La Thailandia è, per la maggioranza degli occidentali, un’ambita meta turistica o poco più. Per i governi degli stessi Paesi occidentali, invece, rappresenta da tempo un alleato importante nell’area del Sud-Est asiatico, baluardo del liberismo in quella regione, che ha giocato un ruolo fondamentale soprattutto nella guerra fredda, quando la maggioranza dei Paesi dell’Asia orientale e sud-orientale si sono rivolti all’Unione Sovietica ed al comunismo.
Formalmente indipendente anche durante l’epoca del colonialismo, l’ex Siam, divenuto regno di Thailandia nel 1932 con la fine della monarchia assoluta, è in realtà sempre stato sotto l’influenza della Gran Bretagna prima e degli Stati Uniti poi, con in mezzo la parentesi dell’invasione giapponese durante la seconda guerra mondiale. Oggi Bangkok ricopre certamente un ruolo strategico meno importante rispetto al passato, ma la scena politica nazionale thailandese non desta per questo minor interesse.
Pochi lo sanno, ma dal 22 maggio 2014 la Thailandia è governata da una giunta militare guidata dal sessantunenne generale Prayut Chan-ocha, che con un colpo di stato ha rimosso il governo condotto dalla premier Yingluck Shinawatra, sorella dell’ex primo ministro Thaksin Shinawatra, e dalla forza populista del Pheu Thai Party (PTP). Va detto che Shinawatra era già stata sostituita de facto da una decisione della corte costituzionale, e che la guida del governo era passata ad interim nelle mani di Niwatthamrong Boonsongpaisan. I militari hanno ad ogni modo interrotto ogni tipo di governo civile, istituendo il Consiglio Nazionale per la Pace e l’Ordine (Khana Raksa Khwam Sa-ngop Haeng Chat), praticamente una giunta formata dai più importanti quadri delle forze armate thailandesi. Prayut Chan-ocha approfittò allora di una grave crisi di governo e delle numerose proteste popolari che stavano sconvolgendo le strade di Bangkok per operare il golpe. Successivamente, il 22 luglio 2014, lo stesso generale ha varato una costituzione provvisoria che gli dava pieni poteri, anche nei confronti del Consiglio Nazionale per la Pace e per l’Ordine, a partire dal 24 agosto 2014.
Secondo il leader del governo militare, il colpo di stato si è reso necessario per porre fine alla corruzione del governo civile. Prayut Chan-ocha ha affermato più volte che la giunta militare rappresenterà solamente una transizione provvisoria in attesa della formazione di un nuovo governo civile, ma le misure prese sembrano voler rinforzare il suo potere.

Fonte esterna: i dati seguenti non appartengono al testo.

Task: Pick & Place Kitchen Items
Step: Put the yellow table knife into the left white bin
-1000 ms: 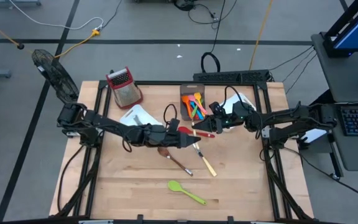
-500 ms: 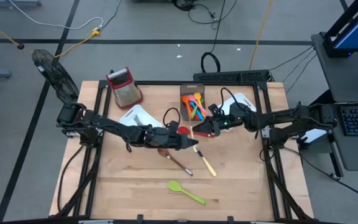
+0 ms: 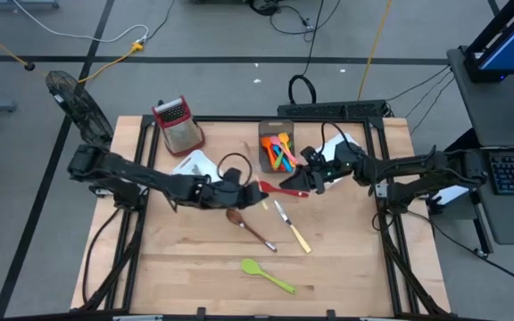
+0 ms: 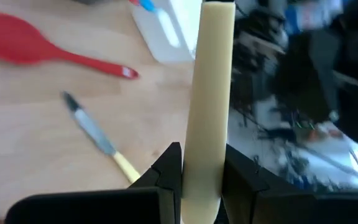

Il generale ha infatti vietato tassativamente ogni critica nei confronti del governo, e si è auto-attribuito il potere di chiudere qualsiasi organo di stampa che esprima opinioni contrarie al suo operato.
Nel frattempo, la giunta militare sta lavorando anche al progetto della nuova Costituzione, necessaria – sempre secondo Prayut Chan-ocha ed i suoi uomini – per porre fine all’instabilità politica nel Paese. Di recente ne è stata stesa una prima versione, respinta però domenica scorsa dal Consiglio Nazionale di Riforma con 135 voti contrari e 105 favorevoli. I militari dovranno dunque riscrivere la proposta di legge fondamentale, il che implicherà nuovi mesi di ritardo prima che si possano indire le elezioni per restituire il potere ad un governo civile, avvenimento che non accadrà prima del 2017. Nel caso in cui la nuova proposta dovesse ricevere un verdetto favorevole, questa diventerebbe la ventesima carta costituzionale diversa adottata dalla Thailandia dal 1932, data della fine della monarchia assoluta, ad oggi.
Secondo gli oppositori, la carta costituzionale voluta dai militari rappresenterebbe in realtà l’istituzionalizzazione del loro potere. Uno degli articoli, infatti, prevede la nascita di un nuovo comitato di ventidue membri, tutti rappresentanti dei corpi militari, dotati di poteri d’urgenza che permetterebbero loro di intervenire in qualsiasi momento nei primi cinque anni dall’adozione del testo. La situazione, oltretutto, preoccupa molto l’opposizione e gli osservatori internazionali, in quanto Prayut Chan-ocha potrebbe approfittare di una nuova situazione favorevole: il sovrano thailandese (Phra mh̄ā ks̄ʹạtriy̒ thịy), l’ottantasettenne Bhumibol Adulyadej, sta vivendo momenti difficili per il suo stato di salute, ed un’eventuale scomparsa del re aprirebbe nuovi possibili scenari per un maggiore consolidamento del potere della giunta militare.